Fermi liquid theory of ultra-cold trapped Fermi gases: Implications for Pseudogap Physics and Other Strongly Correlated Phases

TL;DR

This paper demonstrates how Fermi liquid theory can be applied to ultra-cold Fermi gases, enabling exploration of strongly correlated phases and addressing debates about their normal state and magnetic properties.

Contribution

It introduces procedures for measuring and calculating Landau parameters in ultra-cold gases, extending Fermi liquid theory's applicability to these systems.

Findings

Normal state of unitary gas may be a Fermi liquid

Strong repulsive interactions could lead to ferromagnetism or localization

Framework for measuring position-dependent Landau parameters

Abstract

We show how Fermi liquid theory can be applied to ultra-cold Fermi gases, thereby expanding their "simulation" capabilities to a class of problems of interest to multiple physics sub-disciplines. We introduce procedures for measuring and calculating position dependent Landau parameters.
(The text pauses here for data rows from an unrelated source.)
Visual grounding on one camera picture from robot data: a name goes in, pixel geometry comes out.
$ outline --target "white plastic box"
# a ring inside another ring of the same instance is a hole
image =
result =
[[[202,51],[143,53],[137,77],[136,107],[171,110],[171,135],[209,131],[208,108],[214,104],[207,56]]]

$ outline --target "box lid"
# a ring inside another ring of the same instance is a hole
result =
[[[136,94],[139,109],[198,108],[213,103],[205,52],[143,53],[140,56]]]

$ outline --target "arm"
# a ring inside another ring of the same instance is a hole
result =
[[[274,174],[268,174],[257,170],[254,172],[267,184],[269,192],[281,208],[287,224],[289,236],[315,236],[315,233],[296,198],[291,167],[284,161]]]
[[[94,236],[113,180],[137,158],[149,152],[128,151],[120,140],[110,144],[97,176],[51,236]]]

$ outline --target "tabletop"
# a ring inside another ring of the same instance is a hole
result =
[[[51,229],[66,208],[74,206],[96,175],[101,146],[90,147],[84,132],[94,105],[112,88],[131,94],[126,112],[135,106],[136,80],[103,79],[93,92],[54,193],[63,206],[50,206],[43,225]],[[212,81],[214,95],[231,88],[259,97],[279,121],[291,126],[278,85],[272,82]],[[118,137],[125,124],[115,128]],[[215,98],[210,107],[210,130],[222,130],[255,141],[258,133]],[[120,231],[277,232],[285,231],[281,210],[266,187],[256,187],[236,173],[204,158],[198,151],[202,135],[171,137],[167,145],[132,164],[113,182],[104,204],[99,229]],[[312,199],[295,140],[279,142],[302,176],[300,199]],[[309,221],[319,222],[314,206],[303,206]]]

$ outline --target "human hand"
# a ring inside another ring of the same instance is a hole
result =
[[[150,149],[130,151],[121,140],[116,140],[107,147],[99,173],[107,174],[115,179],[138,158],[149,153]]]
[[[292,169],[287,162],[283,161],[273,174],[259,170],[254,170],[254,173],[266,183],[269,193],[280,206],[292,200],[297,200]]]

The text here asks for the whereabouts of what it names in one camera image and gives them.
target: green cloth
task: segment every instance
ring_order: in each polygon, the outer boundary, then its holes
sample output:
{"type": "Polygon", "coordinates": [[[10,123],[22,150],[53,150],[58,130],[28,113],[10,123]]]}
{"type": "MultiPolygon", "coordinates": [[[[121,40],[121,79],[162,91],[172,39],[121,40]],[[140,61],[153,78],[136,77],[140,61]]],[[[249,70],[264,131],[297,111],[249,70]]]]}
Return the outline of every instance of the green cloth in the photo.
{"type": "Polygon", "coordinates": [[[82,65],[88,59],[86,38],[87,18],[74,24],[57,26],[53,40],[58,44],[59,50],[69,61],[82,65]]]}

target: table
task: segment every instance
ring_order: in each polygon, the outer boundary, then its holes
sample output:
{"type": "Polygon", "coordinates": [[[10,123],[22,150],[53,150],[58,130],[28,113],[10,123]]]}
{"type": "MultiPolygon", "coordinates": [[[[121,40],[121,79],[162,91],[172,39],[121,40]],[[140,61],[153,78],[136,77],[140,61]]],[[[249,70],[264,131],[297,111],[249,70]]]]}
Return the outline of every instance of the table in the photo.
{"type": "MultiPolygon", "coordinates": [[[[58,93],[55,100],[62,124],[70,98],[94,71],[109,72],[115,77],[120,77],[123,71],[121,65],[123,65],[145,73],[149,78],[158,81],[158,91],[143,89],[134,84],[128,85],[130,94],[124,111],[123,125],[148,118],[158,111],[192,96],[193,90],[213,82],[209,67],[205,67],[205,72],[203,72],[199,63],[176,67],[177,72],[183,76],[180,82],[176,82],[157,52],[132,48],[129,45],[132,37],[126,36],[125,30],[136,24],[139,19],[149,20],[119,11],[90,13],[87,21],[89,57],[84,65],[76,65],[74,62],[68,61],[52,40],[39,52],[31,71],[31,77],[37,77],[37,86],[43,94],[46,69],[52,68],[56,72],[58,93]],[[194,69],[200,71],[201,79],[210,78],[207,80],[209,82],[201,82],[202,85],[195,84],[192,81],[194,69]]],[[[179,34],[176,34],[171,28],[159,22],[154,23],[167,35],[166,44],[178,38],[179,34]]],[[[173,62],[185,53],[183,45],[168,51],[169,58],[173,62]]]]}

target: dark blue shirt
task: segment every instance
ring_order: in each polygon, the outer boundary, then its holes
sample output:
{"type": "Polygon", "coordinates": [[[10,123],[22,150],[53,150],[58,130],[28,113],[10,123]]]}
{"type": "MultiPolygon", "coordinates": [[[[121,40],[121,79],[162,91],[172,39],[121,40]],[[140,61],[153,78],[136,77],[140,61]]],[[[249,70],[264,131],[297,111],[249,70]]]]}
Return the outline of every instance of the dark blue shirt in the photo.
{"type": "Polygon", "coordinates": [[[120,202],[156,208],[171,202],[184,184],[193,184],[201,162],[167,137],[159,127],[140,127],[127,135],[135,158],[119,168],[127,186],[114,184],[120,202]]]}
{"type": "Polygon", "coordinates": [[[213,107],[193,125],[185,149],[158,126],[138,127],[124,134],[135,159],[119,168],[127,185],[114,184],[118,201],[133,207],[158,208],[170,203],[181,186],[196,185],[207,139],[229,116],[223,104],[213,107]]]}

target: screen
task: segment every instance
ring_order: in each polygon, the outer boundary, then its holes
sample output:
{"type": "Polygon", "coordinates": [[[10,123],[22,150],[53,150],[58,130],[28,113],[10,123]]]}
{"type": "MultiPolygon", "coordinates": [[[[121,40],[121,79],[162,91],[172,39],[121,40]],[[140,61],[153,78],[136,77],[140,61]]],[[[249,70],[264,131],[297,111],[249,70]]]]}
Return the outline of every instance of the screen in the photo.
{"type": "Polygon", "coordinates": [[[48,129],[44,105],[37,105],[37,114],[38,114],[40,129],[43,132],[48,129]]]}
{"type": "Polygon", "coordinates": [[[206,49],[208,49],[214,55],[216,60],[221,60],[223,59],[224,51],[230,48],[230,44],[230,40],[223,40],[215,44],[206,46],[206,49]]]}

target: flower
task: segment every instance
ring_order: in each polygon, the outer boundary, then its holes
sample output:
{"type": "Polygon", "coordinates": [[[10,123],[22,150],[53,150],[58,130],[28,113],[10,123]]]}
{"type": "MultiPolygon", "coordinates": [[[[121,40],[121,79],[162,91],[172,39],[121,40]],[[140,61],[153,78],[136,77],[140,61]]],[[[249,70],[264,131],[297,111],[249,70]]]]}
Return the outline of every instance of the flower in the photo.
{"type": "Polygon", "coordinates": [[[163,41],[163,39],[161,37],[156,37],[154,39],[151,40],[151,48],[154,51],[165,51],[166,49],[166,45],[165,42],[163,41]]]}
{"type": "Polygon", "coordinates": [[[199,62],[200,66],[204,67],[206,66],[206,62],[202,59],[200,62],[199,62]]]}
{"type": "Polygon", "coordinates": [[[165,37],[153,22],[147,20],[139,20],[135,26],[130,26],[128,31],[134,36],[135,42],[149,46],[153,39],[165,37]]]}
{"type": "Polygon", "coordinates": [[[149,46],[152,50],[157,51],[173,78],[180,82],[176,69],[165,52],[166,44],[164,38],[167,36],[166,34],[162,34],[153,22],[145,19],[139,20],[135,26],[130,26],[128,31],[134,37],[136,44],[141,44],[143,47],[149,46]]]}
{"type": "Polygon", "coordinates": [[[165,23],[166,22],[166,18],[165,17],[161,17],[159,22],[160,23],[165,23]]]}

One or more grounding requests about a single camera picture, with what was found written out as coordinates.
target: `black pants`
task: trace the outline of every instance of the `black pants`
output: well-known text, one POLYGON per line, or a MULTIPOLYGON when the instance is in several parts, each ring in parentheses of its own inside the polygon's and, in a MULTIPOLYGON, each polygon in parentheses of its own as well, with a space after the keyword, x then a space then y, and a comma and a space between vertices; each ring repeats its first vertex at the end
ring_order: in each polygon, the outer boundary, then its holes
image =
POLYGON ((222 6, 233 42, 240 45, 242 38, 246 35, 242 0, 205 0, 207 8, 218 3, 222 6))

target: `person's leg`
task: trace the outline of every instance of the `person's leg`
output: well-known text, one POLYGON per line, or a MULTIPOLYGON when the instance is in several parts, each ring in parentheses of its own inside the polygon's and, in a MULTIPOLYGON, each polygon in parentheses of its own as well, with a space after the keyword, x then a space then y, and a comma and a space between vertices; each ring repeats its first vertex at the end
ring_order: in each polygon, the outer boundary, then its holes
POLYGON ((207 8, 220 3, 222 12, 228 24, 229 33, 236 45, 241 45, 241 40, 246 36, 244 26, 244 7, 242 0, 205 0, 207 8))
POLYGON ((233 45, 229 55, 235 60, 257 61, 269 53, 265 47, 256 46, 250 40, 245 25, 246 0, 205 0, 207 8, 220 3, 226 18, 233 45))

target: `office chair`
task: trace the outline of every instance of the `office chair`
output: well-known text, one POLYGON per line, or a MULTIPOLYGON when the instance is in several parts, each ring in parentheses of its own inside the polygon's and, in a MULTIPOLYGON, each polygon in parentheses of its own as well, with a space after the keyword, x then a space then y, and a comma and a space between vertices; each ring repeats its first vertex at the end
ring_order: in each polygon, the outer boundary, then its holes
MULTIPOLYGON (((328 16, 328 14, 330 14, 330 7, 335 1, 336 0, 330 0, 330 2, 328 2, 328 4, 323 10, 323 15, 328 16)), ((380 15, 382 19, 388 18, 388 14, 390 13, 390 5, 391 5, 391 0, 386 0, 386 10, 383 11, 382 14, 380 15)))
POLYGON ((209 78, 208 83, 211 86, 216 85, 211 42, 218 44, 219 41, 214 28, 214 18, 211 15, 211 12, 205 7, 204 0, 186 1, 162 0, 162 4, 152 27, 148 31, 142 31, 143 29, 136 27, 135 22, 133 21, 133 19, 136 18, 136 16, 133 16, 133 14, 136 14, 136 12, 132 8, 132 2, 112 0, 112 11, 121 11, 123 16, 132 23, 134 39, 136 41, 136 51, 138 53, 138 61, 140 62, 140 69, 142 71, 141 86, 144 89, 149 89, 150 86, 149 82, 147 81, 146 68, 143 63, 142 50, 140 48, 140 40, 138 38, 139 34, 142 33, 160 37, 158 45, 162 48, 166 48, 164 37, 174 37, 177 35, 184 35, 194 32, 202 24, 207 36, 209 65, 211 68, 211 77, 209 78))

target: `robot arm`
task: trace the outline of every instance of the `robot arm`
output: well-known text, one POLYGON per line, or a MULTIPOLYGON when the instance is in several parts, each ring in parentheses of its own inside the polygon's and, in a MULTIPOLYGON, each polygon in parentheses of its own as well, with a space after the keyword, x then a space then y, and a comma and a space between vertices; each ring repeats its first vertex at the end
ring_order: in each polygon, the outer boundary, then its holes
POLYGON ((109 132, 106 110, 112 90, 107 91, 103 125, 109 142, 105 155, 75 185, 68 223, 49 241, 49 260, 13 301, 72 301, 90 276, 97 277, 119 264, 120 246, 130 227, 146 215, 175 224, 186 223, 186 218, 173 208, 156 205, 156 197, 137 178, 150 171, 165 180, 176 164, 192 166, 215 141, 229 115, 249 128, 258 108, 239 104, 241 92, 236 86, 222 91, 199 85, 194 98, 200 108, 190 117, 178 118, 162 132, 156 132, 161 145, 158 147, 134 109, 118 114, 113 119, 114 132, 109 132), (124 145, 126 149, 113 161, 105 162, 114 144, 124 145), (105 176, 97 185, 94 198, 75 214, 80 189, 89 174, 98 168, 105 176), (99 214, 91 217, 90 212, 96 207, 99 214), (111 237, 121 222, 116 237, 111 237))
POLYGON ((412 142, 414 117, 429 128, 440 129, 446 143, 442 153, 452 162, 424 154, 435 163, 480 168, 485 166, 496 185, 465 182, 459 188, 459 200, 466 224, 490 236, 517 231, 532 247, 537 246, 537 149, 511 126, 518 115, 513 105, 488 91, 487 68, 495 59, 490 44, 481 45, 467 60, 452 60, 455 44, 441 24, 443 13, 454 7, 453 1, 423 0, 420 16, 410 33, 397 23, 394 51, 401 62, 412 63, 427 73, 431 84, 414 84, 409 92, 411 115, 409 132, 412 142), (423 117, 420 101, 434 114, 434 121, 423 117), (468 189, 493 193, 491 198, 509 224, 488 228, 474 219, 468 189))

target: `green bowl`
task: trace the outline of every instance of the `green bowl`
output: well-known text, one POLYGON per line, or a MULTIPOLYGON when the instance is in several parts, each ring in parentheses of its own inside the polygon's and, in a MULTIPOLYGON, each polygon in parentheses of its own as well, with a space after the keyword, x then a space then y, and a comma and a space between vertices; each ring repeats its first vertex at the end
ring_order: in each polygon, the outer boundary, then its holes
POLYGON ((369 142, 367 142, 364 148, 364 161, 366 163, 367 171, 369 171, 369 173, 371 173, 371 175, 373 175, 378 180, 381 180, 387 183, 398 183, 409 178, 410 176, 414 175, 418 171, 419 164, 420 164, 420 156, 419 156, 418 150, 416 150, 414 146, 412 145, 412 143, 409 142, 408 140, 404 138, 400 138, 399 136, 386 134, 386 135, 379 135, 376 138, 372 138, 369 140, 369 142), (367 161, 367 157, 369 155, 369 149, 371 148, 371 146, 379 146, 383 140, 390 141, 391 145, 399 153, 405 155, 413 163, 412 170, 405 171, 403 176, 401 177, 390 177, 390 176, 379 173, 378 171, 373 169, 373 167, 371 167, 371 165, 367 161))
This lays the ground work for addressing important controversial issues: (i) the suggestion that thermodynamically, the normal state of a unitary gas is indistinguishable from a Fermi liquid (ii) that a fermionic system with strong repulsive contact interactions is associated with either ferromagnetism or localization; this relates as well to $^3$He and its p-wave superfluidity.